Peter worked for Fury. He knows that monster as well as any man. And he’d trust Peter, wouldn’t he? Perhaps, Peter admits. James orders him to work for Banner and him as faithfully as he worked for Fury and the queen. To learn he’d died a traitor’s death would break his Aunt’s and Uncle’s hearts. Peter agrees. Banner will pick the fastest ship and the men he wants. They’re going to the New World.
Also on the way to the New World are the former Grand Inquisitor and his entourage of Wanda, Petros and the Toad whom he didn’t kill. Dressed in red and purple, Enrique tells Wanda that his title can now be forgotten. The inquisition was a tool. Now they are a Brotherhood. The Brotherhood of those who will inherit the Earth. Is she looking forward to meeting the rest of the Brotherhood?
Wanda stutters that the sailors are complaining about the winds and the currents. They are being carried south and west by them and cannot break away. Then, they shall go where the winds will carry them.
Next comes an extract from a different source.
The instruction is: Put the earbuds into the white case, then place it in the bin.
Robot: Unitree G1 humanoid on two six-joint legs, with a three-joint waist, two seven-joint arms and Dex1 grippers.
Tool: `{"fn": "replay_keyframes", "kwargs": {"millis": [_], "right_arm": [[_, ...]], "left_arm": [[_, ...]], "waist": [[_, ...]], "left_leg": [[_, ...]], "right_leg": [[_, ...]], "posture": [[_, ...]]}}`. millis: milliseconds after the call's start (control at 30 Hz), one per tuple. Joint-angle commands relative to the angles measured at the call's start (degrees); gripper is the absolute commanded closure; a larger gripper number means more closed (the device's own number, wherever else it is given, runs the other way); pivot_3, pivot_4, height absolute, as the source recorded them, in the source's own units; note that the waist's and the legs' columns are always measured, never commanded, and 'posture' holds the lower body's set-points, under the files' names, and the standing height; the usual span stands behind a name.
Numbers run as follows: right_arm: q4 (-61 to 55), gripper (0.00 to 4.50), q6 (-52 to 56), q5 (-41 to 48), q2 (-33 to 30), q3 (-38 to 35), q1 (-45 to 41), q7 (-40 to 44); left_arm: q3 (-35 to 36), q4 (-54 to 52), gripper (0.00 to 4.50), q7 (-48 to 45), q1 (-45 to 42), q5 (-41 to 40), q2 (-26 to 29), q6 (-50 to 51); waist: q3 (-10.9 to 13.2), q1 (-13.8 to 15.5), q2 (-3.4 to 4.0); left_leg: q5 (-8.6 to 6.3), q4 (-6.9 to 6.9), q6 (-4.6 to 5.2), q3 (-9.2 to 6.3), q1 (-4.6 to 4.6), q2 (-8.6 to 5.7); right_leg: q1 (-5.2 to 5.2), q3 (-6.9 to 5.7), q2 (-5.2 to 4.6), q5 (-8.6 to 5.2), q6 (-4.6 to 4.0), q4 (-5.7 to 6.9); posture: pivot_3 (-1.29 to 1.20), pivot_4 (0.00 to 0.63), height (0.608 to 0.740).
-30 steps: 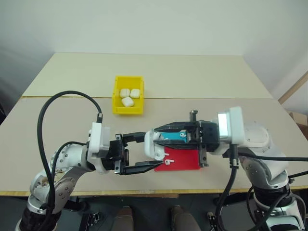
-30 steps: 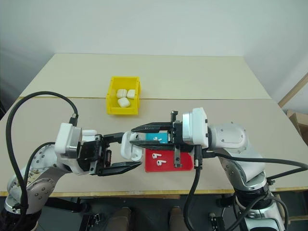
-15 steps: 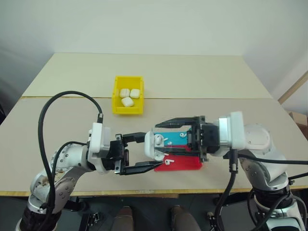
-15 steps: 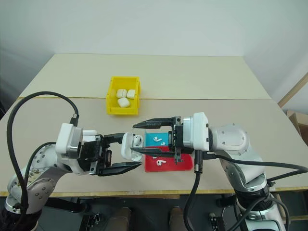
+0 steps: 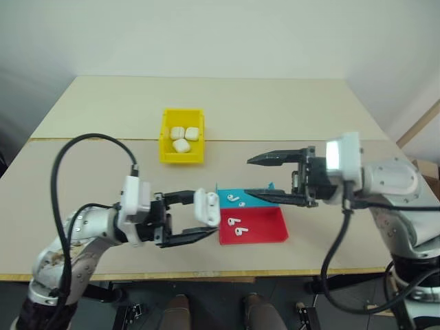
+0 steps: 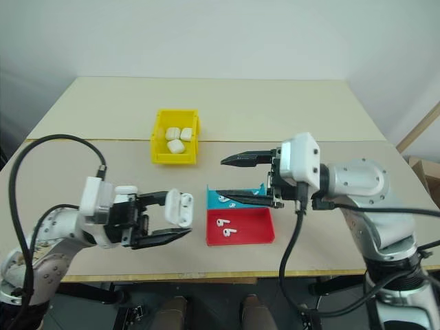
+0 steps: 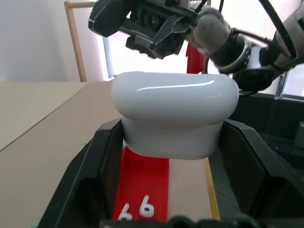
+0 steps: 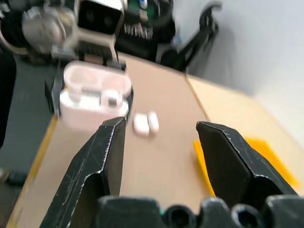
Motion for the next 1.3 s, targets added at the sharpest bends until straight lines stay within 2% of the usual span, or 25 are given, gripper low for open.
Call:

Their brothers and sisters will wait for them.
On the Virginia Maiden, Virginia Dare asks Clea how long before they get there. They’ve been travelling westwards faster than she’d believe, comes the reply. If the winds and currents stay their friend, they will have her home in two weeks or less.
She wishes she had better new to give to her father. Will King James be very angry at them for going home? She thinks James has other things to be angry about, Clea remarks.
Could Virginia find the rift in space and time she touched once again? Something came through it about fifteen years ago. Stephen called it the Forerunner. Something that made everything else happen. It even made things happen a long time ago. Something that has to be sent away from there. Stephen suspected it was Virginia. But he was wrong. She isn’t the timetraveller. Is she, Rojhaz? Clea asks pointedly.
Rojhaz’ stoic face breaks into a smile as he replies in perfect English: Well, if you put it like that, Ms. Strange, I guess she’s not.